Saint Paul was not a faithless and lawless apostate, despising Mosaic Law: quite the contrary. He himself gives us an account of his cultural and religious life: “I am verily a man which am a Jew, born in Tarsus, a city in Cilicia, yet brought up in this city at the feet of Gamaliel,” (Acts 22:3) who was “a doctor of the law, had in reputation among all the people.” (Acts 5:34) and, he continues, was “taught according to the perfect manner of the law of the fathers, and was zealous toward God, as ye all are this day. And I persecuted this way unto the death, binding and delivering into prisons both men and women.” (Acts 22:4) Elsewhere he says, “My manner of life from my youth, which was at the first among mine own nation at Jerusalem, know all the Jews; which knew me from the beginning, if they would testify, that after the most straitest sect of our religion I lived a Pharisee.” (Acts 26: 4, 5)

So Paul was a believer of extraordinary conviction, who remained faithful to that first Jewish conviction over which Jesus had shed new light, “which lighteth on every man that cometh into the world,” (John 1: 9) “a light to lighten the Gentiles, and the glory of thy people Israel.” (Luke 2:32)
In Paul, then, the Old Testament books have, so to speak, embraced their perfection in the Gospel, or New Testament in Christ Jesus. So the visions of the patriarchs and prophets have met and fused with the vision of Paul on the road to Damascus. Both visions - indeed, all visions, revelations and utterances - have intertwined, for the one God is the source of all, as Paul wrote in the Epistle to the Hebrews: -

God, who at sundry times and in divers manners spake in time past unto the fathers by the prophets, hath in these last days spoken unto us by his Son, whom he hath appointed heir of all things, by whom also he made the worlds; who being the brightness of his glory, and the express image of his person, and upholding all things by the word of his power, when he had by himself purged our sins, sat down on the right hand of the Majesty on high. (Hebrews 1:1-3)

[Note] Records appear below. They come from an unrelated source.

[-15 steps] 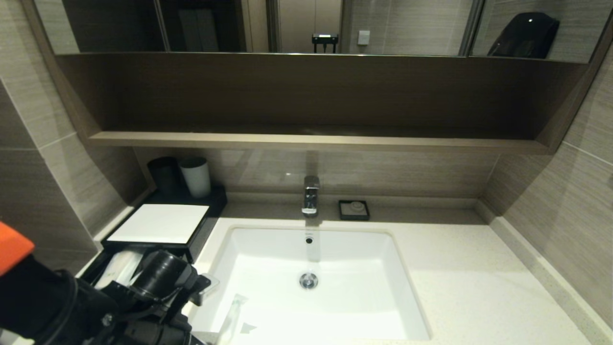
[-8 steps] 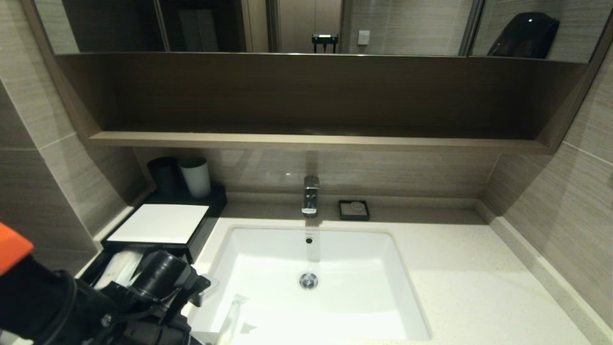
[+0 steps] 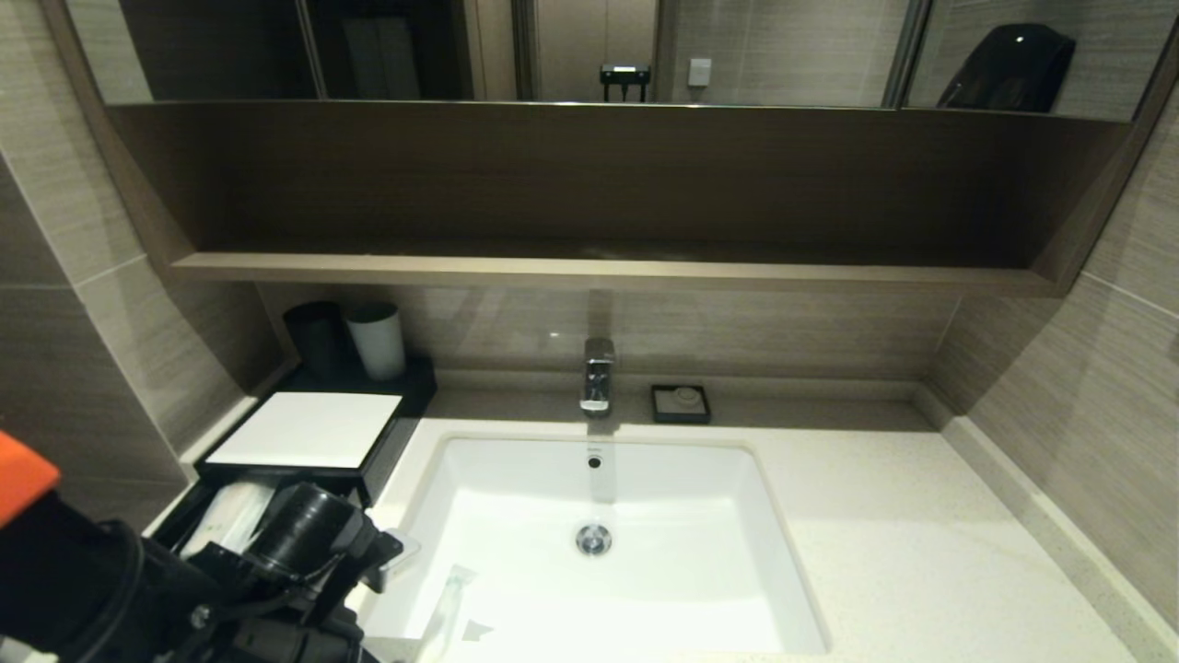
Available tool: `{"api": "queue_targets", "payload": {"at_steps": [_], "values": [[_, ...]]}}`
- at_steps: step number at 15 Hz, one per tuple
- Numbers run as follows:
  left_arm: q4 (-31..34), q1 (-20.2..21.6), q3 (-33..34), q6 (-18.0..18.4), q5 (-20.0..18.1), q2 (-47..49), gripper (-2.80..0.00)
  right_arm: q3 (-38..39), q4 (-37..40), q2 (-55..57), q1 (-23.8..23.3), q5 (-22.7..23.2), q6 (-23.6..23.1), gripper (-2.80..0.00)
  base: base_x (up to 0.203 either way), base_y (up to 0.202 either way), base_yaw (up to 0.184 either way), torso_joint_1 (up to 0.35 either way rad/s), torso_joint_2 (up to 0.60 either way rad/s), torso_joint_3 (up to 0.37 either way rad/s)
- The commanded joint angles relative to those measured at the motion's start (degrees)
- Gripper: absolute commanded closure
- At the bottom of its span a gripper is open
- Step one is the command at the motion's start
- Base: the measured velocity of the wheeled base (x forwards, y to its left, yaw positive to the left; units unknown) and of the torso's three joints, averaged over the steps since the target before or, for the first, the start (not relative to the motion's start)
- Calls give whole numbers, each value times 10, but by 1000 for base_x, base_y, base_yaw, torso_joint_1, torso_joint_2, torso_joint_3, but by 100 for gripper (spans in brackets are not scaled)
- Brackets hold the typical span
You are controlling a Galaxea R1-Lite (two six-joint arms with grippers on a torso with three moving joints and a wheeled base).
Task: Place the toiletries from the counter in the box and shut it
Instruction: Pick up the bathroom toiletry
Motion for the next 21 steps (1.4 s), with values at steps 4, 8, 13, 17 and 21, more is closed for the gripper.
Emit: {"api": "queue_targets", "payload": {"at_steps": [4,8,13,17,21], "values": [[-1,3,3,7,0,-2,-280,0,0,0,0,0,0,0,0,0,0,0,0,0],[0,3,3,9,0,-2,-280,0,0,0,0,0,0,0,0,0,0,0,0,0],[0,13,4,15,9,-2,-280,0,0,0,0,0,0,0,0,0,0,0,0,0],[0,28,4,27,14,-1,-280,0,0,0,0,0,0,0,0,0,0,0,0,0],[-1,28,5,28,16,-1,-280,0,0,0,0,0,0,0,0,0,0,0,0,0]]}}
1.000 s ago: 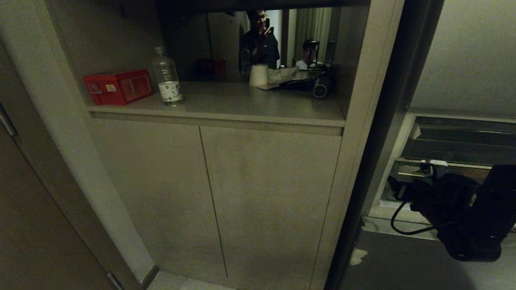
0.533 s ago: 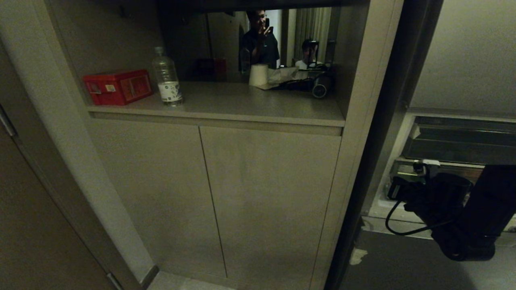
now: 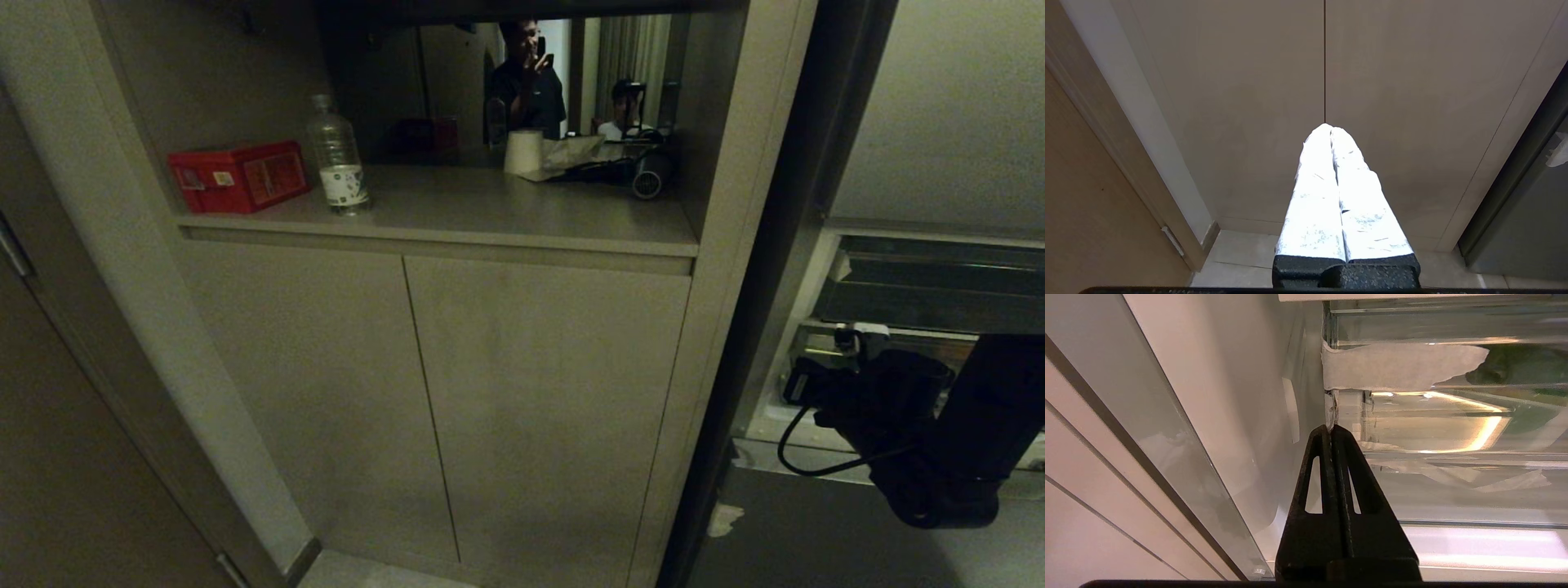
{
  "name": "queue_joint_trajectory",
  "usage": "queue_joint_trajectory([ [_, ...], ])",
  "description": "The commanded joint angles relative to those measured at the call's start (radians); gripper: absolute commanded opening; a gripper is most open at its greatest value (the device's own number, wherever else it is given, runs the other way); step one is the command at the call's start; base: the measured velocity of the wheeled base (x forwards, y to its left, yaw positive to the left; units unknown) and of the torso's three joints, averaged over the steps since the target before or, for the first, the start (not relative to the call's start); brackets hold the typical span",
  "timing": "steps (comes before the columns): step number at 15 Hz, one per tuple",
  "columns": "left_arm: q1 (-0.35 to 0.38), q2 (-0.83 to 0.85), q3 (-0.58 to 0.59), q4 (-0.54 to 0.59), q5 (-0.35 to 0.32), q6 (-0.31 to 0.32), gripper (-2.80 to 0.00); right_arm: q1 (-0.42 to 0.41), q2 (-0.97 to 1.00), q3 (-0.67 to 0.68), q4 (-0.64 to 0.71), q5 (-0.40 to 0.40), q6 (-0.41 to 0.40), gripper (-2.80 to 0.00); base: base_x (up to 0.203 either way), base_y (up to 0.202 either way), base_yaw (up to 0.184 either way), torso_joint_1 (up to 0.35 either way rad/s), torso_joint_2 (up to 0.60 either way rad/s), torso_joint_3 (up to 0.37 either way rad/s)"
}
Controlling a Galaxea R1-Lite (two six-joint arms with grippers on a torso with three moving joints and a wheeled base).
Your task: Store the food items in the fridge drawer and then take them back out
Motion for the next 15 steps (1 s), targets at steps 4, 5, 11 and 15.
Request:
queue_joint_trajectory([
  [4, 0.000, 0.001, 0.000, 0.000, 0.000, 0.000, -2.80, -0.001, -0.031, 0.053, -0.011, -0.002, 0.005, -2.80, 0.000, 0.000, 0.000, 0.000, 0.00, 0.000],
  [5, 0.000, 0.001, 0.000, -0.001, 0.000, 0.000, -2.80, -0.002, -0.040, 0.067, -0.011, -0.001, 0.006, -2.80, 0.000, 0.000, 0.000, 0.000, 0.00, 0.000],
  [11, 0.000, 0.001, 0.000, -0.001, 0.000, 0.000, -2.80, -0.007, -0.056, 0.098, -0.011, 0.000, 0.012, -2.80, 0.000, 0.000, 0.000, 0.000, 0.00, 0.000],
  [15, 0.000, 0.001, 0.000, 0.000, 0.000, 0.000, -2.80, -0.013, -0.056, 0.100, -0.011, 0.000, 0.011, -2.80, 0.000, 0.000, 0.000, 0.000, 0.00, 0.000],
])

There is the old made new, always new, ever-renewed, always young, ever-living: Jesus is born, the new Child, God before the ages. He is of the stem of David according to the flesh, but he is the Word from the beginning: -

In the beginning was the Word, and the Word was with God, and the Word was God. The same was in the beginning with God. All things were made by him; and without him was not any thing made that was made. In him was life; and the life was the light of men. (John 1:1-4)

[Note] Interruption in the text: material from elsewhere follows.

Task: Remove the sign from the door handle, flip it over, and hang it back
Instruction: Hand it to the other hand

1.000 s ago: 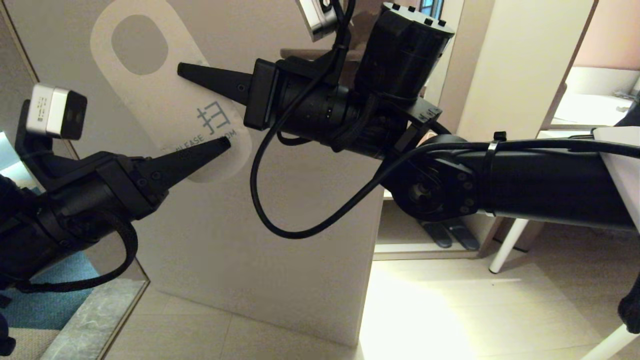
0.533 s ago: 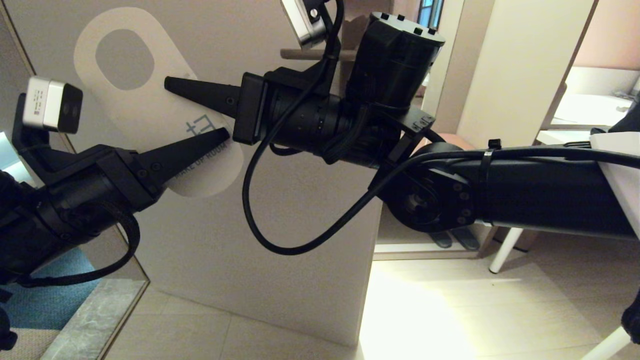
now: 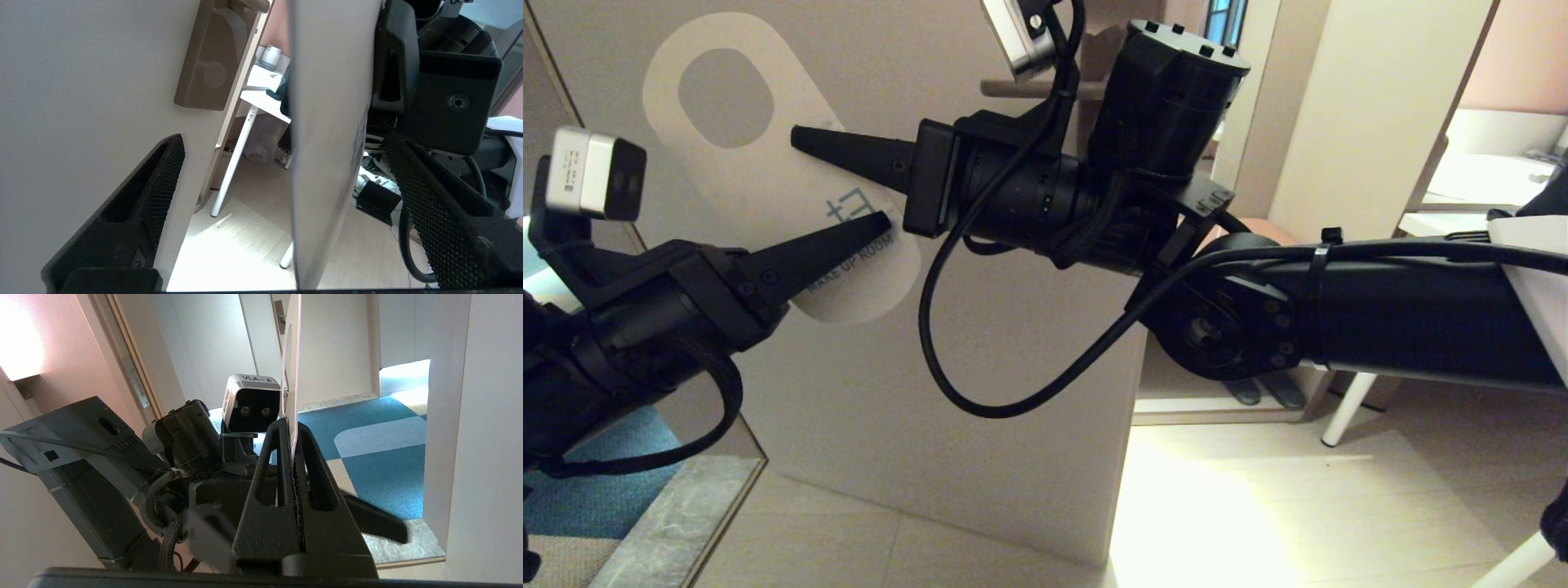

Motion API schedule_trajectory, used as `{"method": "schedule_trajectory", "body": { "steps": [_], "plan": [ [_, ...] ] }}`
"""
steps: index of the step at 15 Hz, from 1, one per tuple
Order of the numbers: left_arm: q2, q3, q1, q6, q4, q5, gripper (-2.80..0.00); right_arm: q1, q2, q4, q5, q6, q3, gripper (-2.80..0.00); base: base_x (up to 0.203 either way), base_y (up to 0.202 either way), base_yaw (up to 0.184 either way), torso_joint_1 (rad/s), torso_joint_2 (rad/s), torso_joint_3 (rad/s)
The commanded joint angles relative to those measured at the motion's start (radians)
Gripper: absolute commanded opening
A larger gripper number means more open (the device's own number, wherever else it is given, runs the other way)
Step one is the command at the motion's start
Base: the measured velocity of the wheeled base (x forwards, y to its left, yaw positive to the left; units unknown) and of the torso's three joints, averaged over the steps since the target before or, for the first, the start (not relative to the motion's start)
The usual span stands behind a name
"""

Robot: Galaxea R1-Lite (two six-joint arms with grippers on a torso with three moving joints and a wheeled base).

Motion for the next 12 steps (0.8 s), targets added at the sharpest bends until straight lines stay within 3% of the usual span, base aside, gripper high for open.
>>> {"method": "schedule_trajectory", "body": {
  "steps": [1,6,12],
  "plan": [
    [-0.007,0.007,0.000,-0.003,-0.014,-0.004,-2.80,0.001,0.000,-0.004,0.004,0.003,0.000,-2.80,0.000,0.000,0.000,0.000,0.00,0.000],
    [-0.036,0.019,0.000,-0.045,-0.025,-0.006,-2.80,0.001,0.000,-0.004,0.003,-0.001,0.017,-2.80,0.000,0.000,0.000,0.000,0.00,0.000],
    [-0.055,0.019,0.000,-0.047,-0.023,-0.006,-2.80,0.001,0.004,-0.006,0.004,-0.042,0.049,-2.80,0.000,0.000,0.000,0.000,0.00,0.000]
  ]
}}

Yes, Jesus Christ is God and man. He has destroyed all barriers of history, time, place, geography, ethnicity, past, present and future; barriers between people, Jews and pagans, male and female, slave and free, great and small, to make humanity into the new man, as he is one with the Father and the Holy Spirit. In him all nations are reconciled, all parties and mind-sets, all trends unite in him, as Saint Paul says: -

But now in Christ Jesus ye who sometimes were far off are made nigh by the blood of Christ. For he is our peace, who hath made both one, and hath broken down the middle wall of partition between us; having abolished in his flesh the enmity, even the law of commandments contained in ordinances; for to make in himself of twain one new man, so making peace; and that he might reconcile both unto God in one body by the cross, having slain the enmity thereby: and came and preached peace to you which were afar off, and to them that were nigh. (Ephesians 2:13-17)

Paul unifies his thoughts, feelings, vision, message and Gospel around Jesus – bringing together all the ways of seeing, Scriptures and languages that he knew and the Roman, Greek, Hebraic, Aramaic, Semitic civilizations with which he was familiar.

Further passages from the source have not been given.